(Records contained in a dataset)
——————

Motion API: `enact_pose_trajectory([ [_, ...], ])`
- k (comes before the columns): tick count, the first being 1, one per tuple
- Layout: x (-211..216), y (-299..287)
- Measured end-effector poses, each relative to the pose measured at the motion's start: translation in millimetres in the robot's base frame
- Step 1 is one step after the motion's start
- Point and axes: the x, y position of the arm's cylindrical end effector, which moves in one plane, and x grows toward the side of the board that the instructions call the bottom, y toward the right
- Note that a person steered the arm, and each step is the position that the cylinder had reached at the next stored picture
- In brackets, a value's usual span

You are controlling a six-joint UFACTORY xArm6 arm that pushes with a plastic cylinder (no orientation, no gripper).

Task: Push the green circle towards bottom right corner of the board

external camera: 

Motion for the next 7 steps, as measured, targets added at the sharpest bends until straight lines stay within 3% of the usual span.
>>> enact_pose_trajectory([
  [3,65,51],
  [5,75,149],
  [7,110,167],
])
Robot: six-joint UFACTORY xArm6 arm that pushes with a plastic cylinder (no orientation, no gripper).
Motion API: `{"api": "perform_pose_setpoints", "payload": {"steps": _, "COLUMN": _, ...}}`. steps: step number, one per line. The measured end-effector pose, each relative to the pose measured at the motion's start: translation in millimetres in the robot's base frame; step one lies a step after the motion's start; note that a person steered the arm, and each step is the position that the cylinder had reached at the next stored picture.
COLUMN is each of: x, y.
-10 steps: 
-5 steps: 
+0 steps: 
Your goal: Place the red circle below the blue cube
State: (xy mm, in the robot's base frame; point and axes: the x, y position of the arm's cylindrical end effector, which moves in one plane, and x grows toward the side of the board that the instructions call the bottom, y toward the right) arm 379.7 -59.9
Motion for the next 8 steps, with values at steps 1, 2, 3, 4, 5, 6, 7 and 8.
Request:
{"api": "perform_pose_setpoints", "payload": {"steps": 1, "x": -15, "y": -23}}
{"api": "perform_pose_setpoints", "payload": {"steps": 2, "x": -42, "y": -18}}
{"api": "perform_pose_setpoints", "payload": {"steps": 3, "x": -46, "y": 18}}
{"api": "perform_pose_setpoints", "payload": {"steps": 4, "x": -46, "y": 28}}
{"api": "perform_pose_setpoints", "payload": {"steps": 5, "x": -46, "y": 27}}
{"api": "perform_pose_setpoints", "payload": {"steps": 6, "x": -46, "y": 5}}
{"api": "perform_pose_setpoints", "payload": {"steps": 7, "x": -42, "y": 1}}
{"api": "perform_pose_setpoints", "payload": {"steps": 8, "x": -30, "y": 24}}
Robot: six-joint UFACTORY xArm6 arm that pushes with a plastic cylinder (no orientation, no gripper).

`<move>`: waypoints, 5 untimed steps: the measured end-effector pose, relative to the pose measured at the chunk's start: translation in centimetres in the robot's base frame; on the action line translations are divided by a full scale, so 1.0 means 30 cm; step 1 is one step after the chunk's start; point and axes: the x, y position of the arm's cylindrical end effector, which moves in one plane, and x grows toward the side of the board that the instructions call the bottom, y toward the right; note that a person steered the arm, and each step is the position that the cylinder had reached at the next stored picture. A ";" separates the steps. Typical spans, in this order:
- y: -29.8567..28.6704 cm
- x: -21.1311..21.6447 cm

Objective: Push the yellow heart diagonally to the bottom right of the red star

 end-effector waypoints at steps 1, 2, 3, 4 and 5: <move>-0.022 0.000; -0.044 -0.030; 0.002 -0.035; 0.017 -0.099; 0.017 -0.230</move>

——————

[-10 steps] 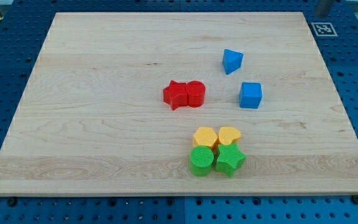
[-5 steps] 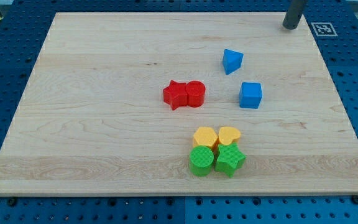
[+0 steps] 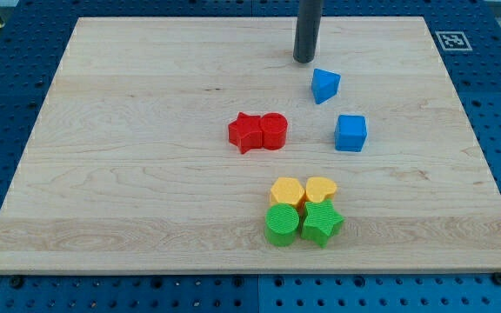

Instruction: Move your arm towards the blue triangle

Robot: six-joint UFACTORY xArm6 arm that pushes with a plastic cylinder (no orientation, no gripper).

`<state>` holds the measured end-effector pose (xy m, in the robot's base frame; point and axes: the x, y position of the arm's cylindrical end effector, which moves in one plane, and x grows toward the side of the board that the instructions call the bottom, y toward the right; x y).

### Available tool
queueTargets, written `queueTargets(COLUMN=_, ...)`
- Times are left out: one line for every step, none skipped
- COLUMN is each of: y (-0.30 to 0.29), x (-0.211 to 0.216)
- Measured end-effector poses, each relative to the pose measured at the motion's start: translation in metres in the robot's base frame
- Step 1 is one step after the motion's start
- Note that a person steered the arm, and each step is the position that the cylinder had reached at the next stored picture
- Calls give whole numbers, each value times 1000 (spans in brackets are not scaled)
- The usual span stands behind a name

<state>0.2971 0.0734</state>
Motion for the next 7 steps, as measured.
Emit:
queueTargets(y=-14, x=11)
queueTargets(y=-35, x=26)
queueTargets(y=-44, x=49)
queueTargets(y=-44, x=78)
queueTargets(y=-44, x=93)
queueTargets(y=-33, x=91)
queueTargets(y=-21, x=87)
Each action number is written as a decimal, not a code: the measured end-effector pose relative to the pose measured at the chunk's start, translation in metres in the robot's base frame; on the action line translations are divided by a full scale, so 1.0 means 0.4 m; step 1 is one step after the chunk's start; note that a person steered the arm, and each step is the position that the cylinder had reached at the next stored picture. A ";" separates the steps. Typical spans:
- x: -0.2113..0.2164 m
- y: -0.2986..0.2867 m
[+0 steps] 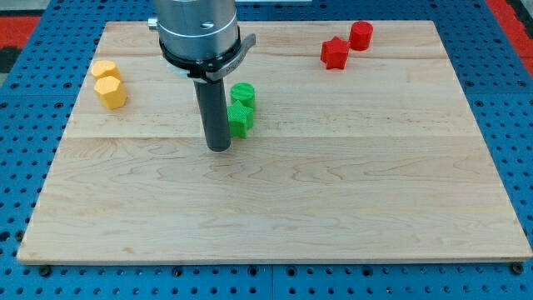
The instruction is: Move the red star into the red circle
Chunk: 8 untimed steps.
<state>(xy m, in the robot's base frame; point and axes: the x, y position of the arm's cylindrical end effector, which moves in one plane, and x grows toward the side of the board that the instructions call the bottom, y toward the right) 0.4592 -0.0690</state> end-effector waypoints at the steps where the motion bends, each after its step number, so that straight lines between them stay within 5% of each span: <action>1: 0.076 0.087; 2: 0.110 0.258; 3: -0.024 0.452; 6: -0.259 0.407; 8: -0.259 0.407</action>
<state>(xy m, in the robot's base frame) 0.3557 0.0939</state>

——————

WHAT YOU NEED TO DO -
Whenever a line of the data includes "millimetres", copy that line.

RESPONSE FOR THIS EXERCISE -
- Measured end-effector poses, each relative to the pose measured at the motion's start: translation in millimetres in the robot's base frame
Motion API: `{"api": "perform_pose_setpoints", "payload": {"steps": _, "COLUMN": _, ...}}`. steps: step number, one per line. The measured end-effector pose, each relative to the pose measured at the motion's start: translation in millimetres in the robot's base frame; step one lies a step after the motion's start; note that a person steered the arm, and each step is the position that the cylinder had reached at the next stored picture.

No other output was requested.